The reader should set down exactly the lines from the one containing "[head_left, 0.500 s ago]" through the last line of the material, omitting every picture.

________________________________________

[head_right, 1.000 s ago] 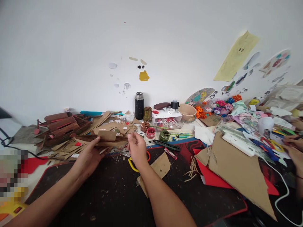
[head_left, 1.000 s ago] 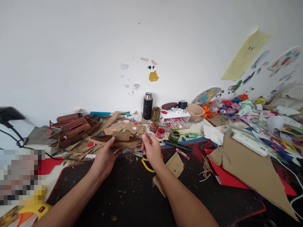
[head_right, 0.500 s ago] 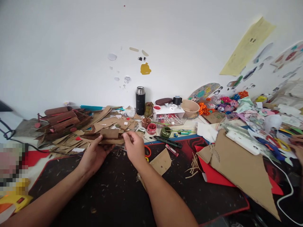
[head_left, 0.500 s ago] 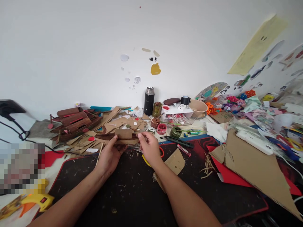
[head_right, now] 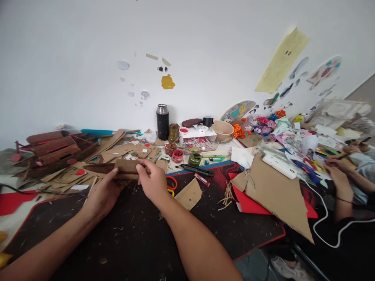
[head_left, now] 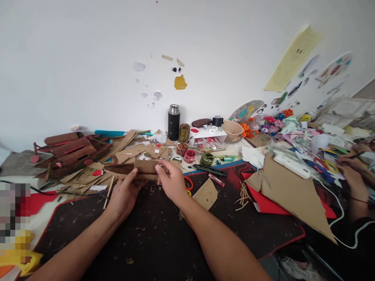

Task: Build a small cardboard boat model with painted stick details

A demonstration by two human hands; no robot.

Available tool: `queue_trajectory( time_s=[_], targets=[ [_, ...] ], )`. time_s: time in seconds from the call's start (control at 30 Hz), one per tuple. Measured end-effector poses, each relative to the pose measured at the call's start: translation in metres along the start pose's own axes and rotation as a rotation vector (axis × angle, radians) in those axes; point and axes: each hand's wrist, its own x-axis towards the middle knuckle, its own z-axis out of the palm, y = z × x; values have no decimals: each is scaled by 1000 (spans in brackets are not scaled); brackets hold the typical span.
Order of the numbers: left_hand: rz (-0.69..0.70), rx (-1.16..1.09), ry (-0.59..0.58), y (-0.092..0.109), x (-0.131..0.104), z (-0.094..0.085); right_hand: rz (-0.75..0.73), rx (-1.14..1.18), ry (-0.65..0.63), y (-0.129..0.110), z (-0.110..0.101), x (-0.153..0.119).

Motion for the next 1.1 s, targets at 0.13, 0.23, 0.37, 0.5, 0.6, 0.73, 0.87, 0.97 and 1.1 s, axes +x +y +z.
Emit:
queue_trajectory(
  time_s=[0.13,0.23,0.37,0.5,0.6,0.73,0.87,0.97,1.1],
  targets=[
    [-8,19,2,-1,1,-1,-15,-45,-32,3,1,-1],
    [-3,35,-1,-1,0,0,-20,-37,-20,3,0,-1],
    [15,53,-12,-1,-2,1,-15,-42,-27,0,0,-1],
    [10,64,-17,-1,-2,1,13,-63,-60,2,1,-2],
    [13,57,-17,-2,-2,0,9,-70,-68,5,1,-2],
    [16,56,-22,-1,-1,0,11,-56,-65,8,1,-2],
    [9,66,-30,-1,-1,-1,22,-38,-70,8,1,-3],
    [6,61,-31,-2,0,-2,30,-35,-77,6,1,-4],
    [3,51,-43,-2,0,-2,34,-33,-81,3,2,-5]
  ],
)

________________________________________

#### RESPONSE TO THE TASK
[head_left, 0.500 s ago] 
[head_right, now] 
[head_left, now] 

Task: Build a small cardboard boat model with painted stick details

A demonstration by two human hands; no robot.

Available tool: `queue_trajectory( time_s=[_], targets=[ [_, ...] ], )`. time_s: time in seconds from the call's start (control at 30 Hz), one per tuple. Measured end-effector poses, each relative to the pose measured at the call's start: translation in metres along the start pose's own axes and rotation as a rotation vector (axis × angle, radians) in those axes; point and axes: each hand's wrist, its own x-axis towards the middle knuckle, its own z-axis out of the palm, y = z × x; values have no decimals: each is scaled by 1000 (spans in brackets are not scaled); brackets hold the typical span.
Order of the numbers: left_hand: rz (-0.69..0.70), rx (-1.16..1.09), ry (-0.59..0.58), y (-0.092..0.109), x (-0.131..0.104), z (-0.094..0.085); right_hand: rz (-0.75..0.73), rx (-1.14..1.18), ry (-0.65..0.63), y (-0.129..0.110), z (-0.110..0.101), x (-0.153..0.119).

Motion for the next 1.1 s, targets at 0.13, 0.23, 0.37, 0.5, 0.6, 0.73, 0.87, 0.97 and 1.1 s, axes +x +y +z.
Emit:
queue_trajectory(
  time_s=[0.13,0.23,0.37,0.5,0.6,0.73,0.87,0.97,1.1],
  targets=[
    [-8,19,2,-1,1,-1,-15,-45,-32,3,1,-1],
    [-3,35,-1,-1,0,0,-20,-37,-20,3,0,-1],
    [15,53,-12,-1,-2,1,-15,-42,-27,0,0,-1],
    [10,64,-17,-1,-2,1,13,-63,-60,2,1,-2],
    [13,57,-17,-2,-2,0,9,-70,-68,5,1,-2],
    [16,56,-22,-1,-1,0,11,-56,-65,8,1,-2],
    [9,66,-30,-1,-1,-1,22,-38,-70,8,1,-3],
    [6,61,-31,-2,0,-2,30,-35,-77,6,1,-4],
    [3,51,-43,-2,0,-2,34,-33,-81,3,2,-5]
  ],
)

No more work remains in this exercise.